Octopus Bidco has obtained a guarantee for the settlement under the compulsory acquisition in accordance with section 6-22 (3) no. 3 of the Norwegian Securities Trading Act. Any objections to, or rejection of, the offered redemption price must be made at the latest on 14 February 2022. Former shareholders of the Company who do not object to, or reject, the offered redemption price within this deadline will be deemed to have accepted the offered price.
Settlement of the redemption price to the minority shareholders will take place as soon as possible and no later than 15 December 2021. A notice regarding the compulsory acquisition will be sent to all former shareholders subject to the compulsory transfer, whose addresses are known.
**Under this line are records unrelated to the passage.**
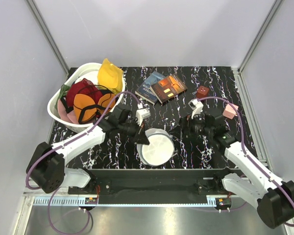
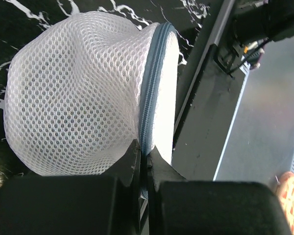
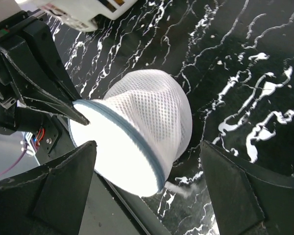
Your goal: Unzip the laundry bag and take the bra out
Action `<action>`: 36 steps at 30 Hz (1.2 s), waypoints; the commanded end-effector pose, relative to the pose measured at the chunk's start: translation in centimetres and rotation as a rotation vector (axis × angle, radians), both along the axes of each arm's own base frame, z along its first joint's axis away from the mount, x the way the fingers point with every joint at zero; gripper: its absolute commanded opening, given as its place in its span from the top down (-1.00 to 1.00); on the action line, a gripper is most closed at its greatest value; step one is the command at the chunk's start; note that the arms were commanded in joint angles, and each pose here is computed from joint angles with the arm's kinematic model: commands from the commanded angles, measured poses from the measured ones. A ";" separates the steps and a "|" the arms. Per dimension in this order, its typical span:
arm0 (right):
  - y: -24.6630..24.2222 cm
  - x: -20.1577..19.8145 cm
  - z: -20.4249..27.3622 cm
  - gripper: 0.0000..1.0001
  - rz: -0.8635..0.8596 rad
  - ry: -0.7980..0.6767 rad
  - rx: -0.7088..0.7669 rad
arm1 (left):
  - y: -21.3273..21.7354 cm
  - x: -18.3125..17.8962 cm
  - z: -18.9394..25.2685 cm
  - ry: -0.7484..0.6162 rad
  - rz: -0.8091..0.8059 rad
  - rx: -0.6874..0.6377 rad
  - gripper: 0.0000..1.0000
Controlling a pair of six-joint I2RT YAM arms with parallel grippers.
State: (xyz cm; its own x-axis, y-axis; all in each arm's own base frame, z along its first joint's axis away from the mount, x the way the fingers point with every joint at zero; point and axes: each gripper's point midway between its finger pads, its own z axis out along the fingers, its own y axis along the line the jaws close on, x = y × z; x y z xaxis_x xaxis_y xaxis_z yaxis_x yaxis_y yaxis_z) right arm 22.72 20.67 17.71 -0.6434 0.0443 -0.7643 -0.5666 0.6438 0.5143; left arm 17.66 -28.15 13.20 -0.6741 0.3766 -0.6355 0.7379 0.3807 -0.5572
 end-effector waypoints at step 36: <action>4.5 0.1 -4.3 1.00 -0.125 0.148 0.070 | 4.0 3.3 0.3 -0.109 0.455 0.092 -0.74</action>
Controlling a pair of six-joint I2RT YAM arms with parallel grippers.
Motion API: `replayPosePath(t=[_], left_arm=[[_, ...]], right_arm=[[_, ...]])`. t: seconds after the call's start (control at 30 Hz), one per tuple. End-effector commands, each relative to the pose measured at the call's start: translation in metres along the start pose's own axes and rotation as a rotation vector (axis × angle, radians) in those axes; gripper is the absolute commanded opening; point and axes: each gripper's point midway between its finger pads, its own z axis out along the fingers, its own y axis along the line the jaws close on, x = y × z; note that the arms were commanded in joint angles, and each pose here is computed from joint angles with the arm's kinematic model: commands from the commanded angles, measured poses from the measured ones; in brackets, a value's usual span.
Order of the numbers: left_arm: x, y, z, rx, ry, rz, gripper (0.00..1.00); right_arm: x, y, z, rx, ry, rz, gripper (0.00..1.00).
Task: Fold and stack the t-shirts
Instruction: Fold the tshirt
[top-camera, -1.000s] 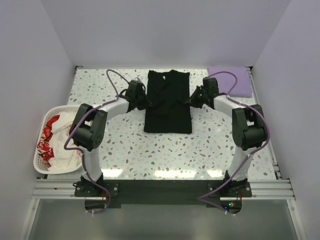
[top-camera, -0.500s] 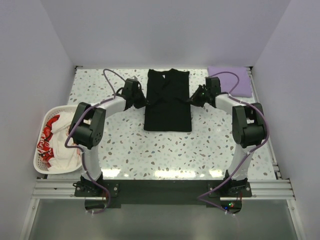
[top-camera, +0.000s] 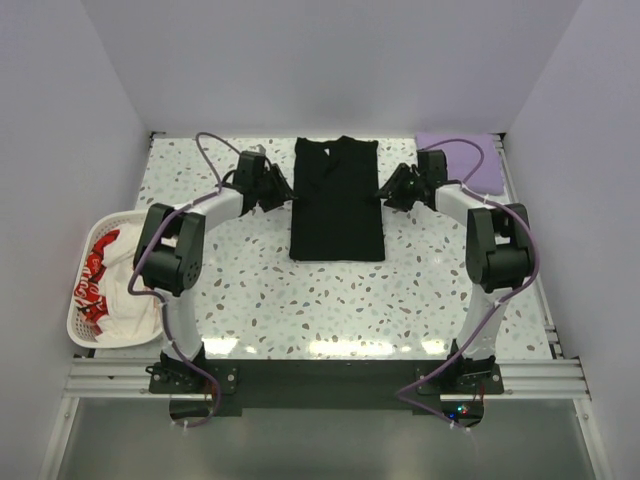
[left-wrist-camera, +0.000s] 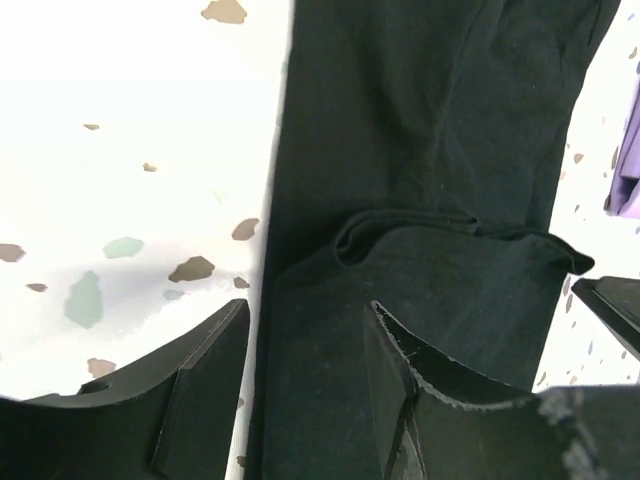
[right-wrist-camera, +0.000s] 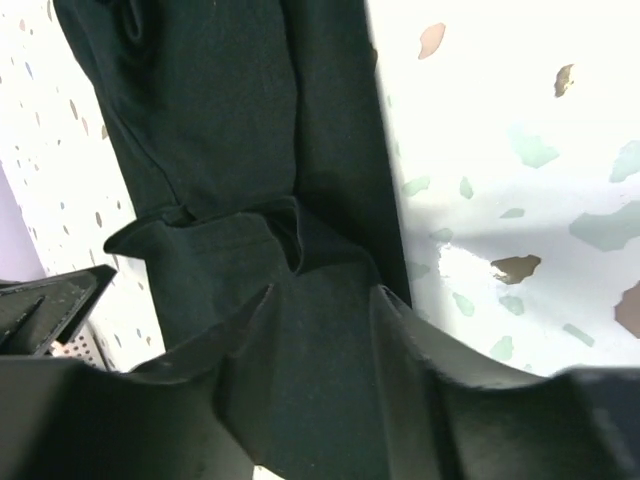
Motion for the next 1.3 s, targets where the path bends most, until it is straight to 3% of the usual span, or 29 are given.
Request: replayPosePath(t=[0.0, 0.17, 0.2, 0.3, 0.33, 0.47, 0.57, 0.83, 1.27], left_arm=[[-0.035, -0.034, -0.025, 0.084, -0.112, 0.059, 0.53], [-0.025, -0.061, -0.028, 0.133, -0.105, 0.097, 0.29], [-0.022, -0.065, -0.027, 0.143, -0.098, 0.101, 0.17], [-0.011, -0.084, -0.011, 0.185, -0.056, 0.118, 0.0], [-0.005, -0.091, -0.007, 0.2, -0.04, 0.127, 0.0], [0.007, -0.119, 0.013, 0.317, -0.003, 0.184, 0.0], [0.014, -0.129, 0.026, 0.38, 0.044, 0.212, 0.0], [0.023, -0.111, 0.061, 0.324, 0.084, 0.246, 0.0], [0.038, -0.036, 0.096, 0.102, 0.125, 0.143, 0.0]], right_arm=[[-0.032, 0.026, -0.022, -0.037, -0.086, -0.086, 0.47], [-0.022, 0.049, -0.032, -0.057, -0.106, -0.16, 0.47], [-0.018, 0.053, -0.031, -0.065, -0.102, -0.174, 0.45], [-0.002, 0.075, -0.017, -0.122, -0.065, -0.212, 0.29], [0.006, 0.083, -0.012, -0.144, -0.047, -0.225, 0.19], [0.024, 0.11, 0.014, -0.231, 0.014, -0.287, 0.06], [0.029, 0.114, 0.027, -0.26, 0.041, -0.298, 0.04], [0.036, 0.098, 0.067, -0.256, 0.099, -0.313, 0.03], [0.024, 0.05, 0.092, -0.225, 0.158, -0.177, 0.04]])
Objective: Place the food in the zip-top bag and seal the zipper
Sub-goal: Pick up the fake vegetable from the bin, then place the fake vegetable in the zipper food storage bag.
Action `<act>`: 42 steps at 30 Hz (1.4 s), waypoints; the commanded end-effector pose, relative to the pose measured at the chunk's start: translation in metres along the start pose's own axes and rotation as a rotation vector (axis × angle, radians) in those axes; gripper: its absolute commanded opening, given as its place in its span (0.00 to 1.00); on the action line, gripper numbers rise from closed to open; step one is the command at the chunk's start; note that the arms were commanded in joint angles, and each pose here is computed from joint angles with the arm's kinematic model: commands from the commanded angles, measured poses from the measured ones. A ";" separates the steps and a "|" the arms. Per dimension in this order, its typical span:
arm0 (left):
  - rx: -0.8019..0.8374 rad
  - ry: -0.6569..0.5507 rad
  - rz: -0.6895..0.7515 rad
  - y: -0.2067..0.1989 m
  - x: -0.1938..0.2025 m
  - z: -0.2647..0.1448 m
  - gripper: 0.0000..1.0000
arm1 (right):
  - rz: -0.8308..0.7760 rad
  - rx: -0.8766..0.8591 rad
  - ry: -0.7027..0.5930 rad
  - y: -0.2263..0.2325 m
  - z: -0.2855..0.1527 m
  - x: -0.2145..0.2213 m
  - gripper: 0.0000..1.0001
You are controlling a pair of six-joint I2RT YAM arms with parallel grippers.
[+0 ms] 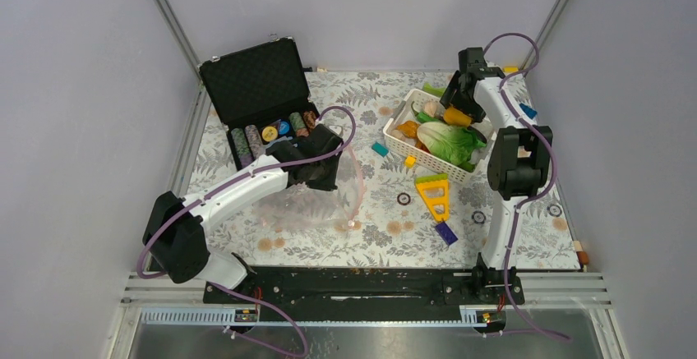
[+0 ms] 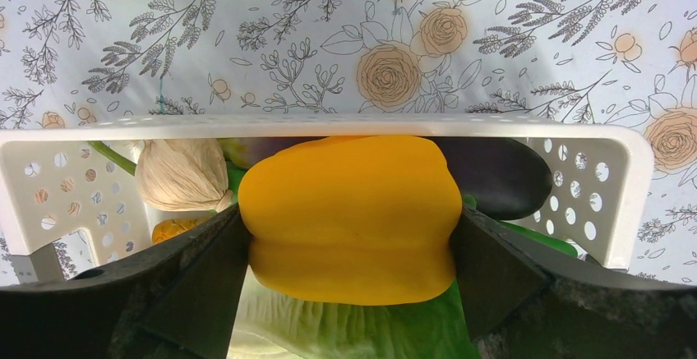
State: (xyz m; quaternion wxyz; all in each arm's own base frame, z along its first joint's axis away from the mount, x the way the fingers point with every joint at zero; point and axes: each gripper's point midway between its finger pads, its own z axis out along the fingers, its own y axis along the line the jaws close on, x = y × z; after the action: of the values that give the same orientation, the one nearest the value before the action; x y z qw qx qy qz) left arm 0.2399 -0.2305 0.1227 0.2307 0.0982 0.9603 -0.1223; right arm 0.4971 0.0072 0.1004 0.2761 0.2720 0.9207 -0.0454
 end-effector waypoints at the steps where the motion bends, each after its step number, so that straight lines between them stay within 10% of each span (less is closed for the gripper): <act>1: 0.038 -0.065 0.002 -0.005 -0.013 -0.010 0.00 | -0.005 -0.034 -0.025 0.003 -0.005 -0.006 0.64; 21: 0.099 -0.092 -0.051 -0.017 -0.021 -0.027 0.00 | -0.236 -0.594 -0.210 0.033 -0.173 0.031 0.55; 34: 0.207 -0.046 -0.080 -0.037 -0.012 -0.039 0.00 | -0.729 -1.578 -0.094 0.095 -0.353 0.225 0.56; 42: 0.327 -0.032 -0.072 -0.055 -0.005 -0.062 0.00 | -0.783 -1.676 -0.022 0.107 -0.363 0.269 0.58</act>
State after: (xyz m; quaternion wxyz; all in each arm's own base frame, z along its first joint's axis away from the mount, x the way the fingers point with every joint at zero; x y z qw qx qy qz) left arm 0.2165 -0.2518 0.1573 0.2152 0.0852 0.9473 -0.2215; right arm 0.2005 0.2927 0.2486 0.3371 -0.3073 0.7242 0.5172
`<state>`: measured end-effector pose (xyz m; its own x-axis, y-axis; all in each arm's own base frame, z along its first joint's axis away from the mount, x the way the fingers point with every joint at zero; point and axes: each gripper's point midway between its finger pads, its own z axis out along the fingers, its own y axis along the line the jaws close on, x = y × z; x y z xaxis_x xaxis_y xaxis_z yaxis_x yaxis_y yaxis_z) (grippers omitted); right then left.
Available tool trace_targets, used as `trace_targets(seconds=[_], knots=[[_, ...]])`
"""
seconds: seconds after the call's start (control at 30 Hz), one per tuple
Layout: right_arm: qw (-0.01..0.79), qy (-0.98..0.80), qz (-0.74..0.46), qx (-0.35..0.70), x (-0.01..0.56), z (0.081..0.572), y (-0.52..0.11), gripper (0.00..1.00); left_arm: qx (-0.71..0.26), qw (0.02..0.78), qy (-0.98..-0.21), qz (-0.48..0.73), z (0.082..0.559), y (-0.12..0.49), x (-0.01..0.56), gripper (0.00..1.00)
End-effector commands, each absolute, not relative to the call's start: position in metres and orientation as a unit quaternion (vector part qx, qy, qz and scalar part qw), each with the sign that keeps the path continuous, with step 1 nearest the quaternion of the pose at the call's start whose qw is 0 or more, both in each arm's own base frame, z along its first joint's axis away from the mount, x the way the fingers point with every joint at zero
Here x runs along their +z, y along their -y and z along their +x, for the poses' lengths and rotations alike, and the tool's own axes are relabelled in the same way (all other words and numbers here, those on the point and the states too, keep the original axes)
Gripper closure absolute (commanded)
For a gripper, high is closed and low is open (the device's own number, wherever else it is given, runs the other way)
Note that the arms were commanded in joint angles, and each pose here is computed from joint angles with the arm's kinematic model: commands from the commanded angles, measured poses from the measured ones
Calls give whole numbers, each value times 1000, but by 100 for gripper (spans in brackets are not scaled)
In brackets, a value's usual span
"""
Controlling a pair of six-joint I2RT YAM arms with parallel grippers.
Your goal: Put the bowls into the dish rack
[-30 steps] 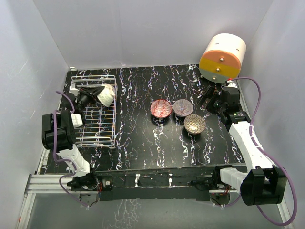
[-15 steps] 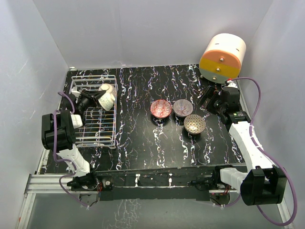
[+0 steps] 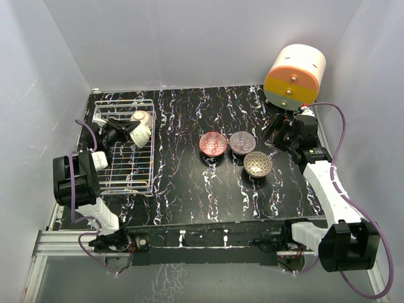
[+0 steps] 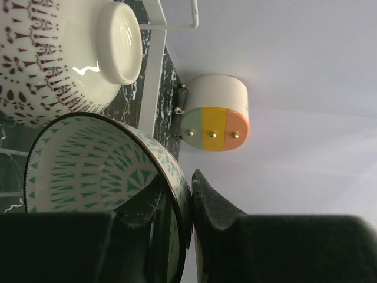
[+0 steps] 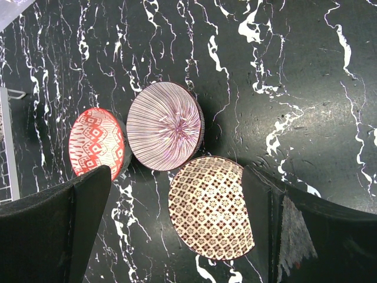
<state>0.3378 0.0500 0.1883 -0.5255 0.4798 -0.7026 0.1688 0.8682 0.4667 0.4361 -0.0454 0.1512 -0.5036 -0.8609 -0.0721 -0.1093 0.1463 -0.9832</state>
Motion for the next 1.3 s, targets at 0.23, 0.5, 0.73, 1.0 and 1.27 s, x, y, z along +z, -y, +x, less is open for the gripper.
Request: trace_targets(seconds=[0.23, 0.5, 0.73, 1.0, 1.27], knots=[[481, -840, 186, 168, 200, 342, -44, 2, -462, 284, -718, -437, 405, 27, 72, 92], [479, -842, 187, 165, 197, 342, -44, 2, -533, 307, -667, -421, 414, 33, 102, 100], [478, -842, 188, 168, 198, 344, -44, 2, -599, 321, -620, -392, 424, 44, 145, 100], [473, -845, 190, 164, 192, 343, -44, 2, -583, 281, -636, -420, 422, 47, 114, 100], [470, -848, 186, 162, 187, 346, -44, 2, -522, 247, -673, -462, 407, 44, 65, 73]])
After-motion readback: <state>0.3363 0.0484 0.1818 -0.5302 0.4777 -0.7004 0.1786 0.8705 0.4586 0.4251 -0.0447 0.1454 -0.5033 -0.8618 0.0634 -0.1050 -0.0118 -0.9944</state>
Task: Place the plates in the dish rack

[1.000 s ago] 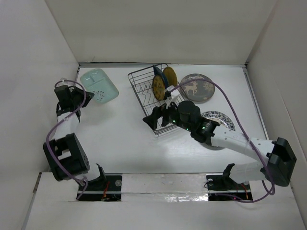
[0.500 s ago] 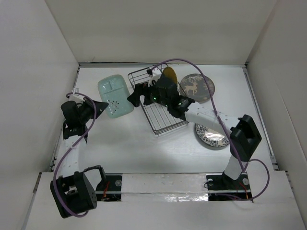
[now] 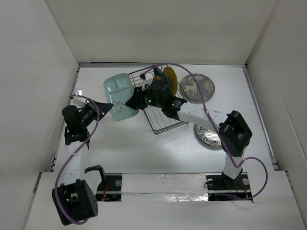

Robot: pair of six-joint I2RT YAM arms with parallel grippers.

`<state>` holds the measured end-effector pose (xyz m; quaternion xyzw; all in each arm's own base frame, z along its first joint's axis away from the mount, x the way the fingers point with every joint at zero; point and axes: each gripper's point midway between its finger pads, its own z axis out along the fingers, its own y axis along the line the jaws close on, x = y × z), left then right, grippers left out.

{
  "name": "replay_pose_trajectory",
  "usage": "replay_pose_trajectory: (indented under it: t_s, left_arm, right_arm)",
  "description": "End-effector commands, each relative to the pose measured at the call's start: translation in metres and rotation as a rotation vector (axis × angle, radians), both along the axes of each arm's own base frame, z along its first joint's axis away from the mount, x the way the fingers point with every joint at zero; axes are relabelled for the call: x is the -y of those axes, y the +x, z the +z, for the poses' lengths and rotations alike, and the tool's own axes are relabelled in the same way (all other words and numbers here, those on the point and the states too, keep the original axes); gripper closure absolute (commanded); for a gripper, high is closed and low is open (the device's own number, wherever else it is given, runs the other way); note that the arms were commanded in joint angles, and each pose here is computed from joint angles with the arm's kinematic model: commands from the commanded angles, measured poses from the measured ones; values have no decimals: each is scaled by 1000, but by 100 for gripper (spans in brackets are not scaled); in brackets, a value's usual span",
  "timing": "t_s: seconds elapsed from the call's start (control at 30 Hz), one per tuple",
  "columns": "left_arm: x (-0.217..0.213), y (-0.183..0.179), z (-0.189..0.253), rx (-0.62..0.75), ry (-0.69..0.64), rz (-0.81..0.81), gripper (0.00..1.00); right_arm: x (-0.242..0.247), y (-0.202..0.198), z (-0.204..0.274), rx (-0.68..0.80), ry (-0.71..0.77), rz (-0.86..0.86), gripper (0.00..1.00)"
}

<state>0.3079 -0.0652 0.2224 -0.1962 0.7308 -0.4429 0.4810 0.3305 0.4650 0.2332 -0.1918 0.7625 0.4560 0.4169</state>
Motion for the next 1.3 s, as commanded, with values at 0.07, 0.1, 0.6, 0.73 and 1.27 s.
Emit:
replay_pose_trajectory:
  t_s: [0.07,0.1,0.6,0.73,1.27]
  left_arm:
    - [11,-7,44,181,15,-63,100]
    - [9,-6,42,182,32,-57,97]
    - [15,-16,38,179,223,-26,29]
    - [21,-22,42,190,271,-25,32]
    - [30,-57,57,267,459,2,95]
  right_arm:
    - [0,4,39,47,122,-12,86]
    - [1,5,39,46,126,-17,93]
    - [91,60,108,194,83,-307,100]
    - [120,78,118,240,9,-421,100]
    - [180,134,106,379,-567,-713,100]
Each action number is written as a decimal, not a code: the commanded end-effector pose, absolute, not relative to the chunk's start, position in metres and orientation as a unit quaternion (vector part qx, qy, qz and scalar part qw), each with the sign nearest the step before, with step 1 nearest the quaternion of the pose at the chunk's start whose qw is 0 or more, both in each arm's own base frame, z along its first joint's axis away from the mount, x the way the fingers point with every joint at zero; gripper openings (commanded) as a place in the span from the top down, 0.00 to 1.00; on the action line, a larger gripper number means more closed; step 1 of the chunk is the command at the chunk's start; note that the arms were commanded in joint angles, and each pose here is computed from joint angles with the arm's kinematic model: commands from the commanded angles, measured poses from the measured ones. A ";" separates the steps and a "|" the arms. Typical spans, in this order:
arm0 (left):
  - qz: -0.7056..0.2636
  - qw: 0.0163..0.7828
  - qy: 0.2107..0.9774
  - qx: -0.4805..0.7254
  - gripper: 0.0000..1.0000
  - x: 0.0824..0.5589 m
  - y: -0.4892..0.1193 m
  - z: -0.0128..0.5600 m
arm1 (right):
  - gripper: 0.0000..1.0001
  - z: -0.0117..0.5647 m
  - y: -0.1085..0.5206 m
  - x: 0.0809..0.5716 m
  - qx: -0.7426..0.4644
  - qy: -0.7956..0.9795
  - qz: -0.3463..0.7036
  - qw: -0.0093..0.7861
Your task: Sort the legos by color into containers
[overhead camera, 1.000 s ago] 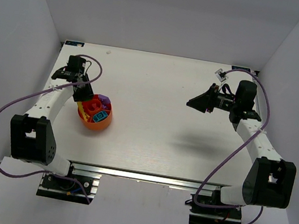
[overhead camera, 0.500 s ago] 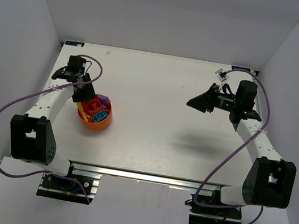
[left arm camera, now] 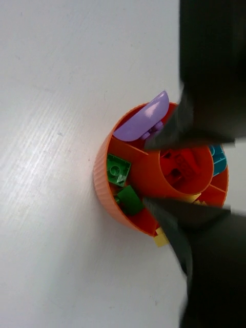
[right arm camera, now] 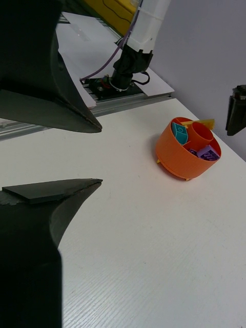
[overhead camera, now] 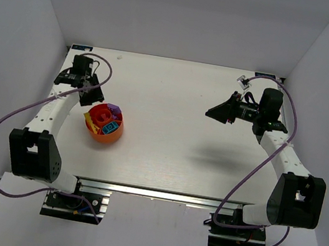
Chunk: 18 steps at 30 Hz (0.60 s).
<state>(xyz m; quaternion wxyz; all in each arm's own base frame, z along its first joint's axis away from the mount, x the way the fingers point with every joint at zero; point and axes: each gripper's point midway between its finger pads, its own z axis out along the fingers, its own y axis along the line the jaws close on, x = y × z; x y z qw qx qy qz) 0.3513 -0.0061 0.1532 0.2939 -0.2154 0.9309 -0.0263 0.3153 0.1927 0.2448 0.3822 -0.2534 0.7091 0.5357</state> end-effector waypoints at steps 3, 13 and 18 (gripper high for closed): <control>-0.071 0.414 0.895 -0.152 0.78 0.372 -0.015 0.236 | 0.53 0.244 0.192 0.318 -0.273 0.700 0.524 0.402; -0.365 0.537 0.745 0.155 0.02 0.297 -0.138 0.299 | 0.32 0.205 0.136 0.365 -0.240 0.810 0.279 0.457; -0.386 0.530 0.735 0.170 0.02 0.281 -0.146 0.275 | 0.24 0.189 0.105 0.356 -0.195 0.846 0.202 0.454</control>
In addition, the compulsory acquisition will be announced through the electronic notice service of the Norwegian Register of Business Enterprises (Nw. Brønnøysundregistrene).
As a consequence of the compulsory acquisition, Octopus Bidco will pursue a delisting of the Company's shares from Oslo Børs and separate stock exchange announcements will be published regarding the timing for such delisting.
Arctic Securities AS is acting as financial advisor to the Offeror and receiving agent in connection with the Offer. Wikborg Rein Advokatfirma AS and Simpson Thacher & Bartlett LLP are acting as legal advisors to the Offeror in connection with the Offer.
DNB Markets, a part of DNB Bank ASA, is acting as financial advisor and Advokatfirmaet Schjødt AS is acting as legal advisor to the Company in connection with the Offer.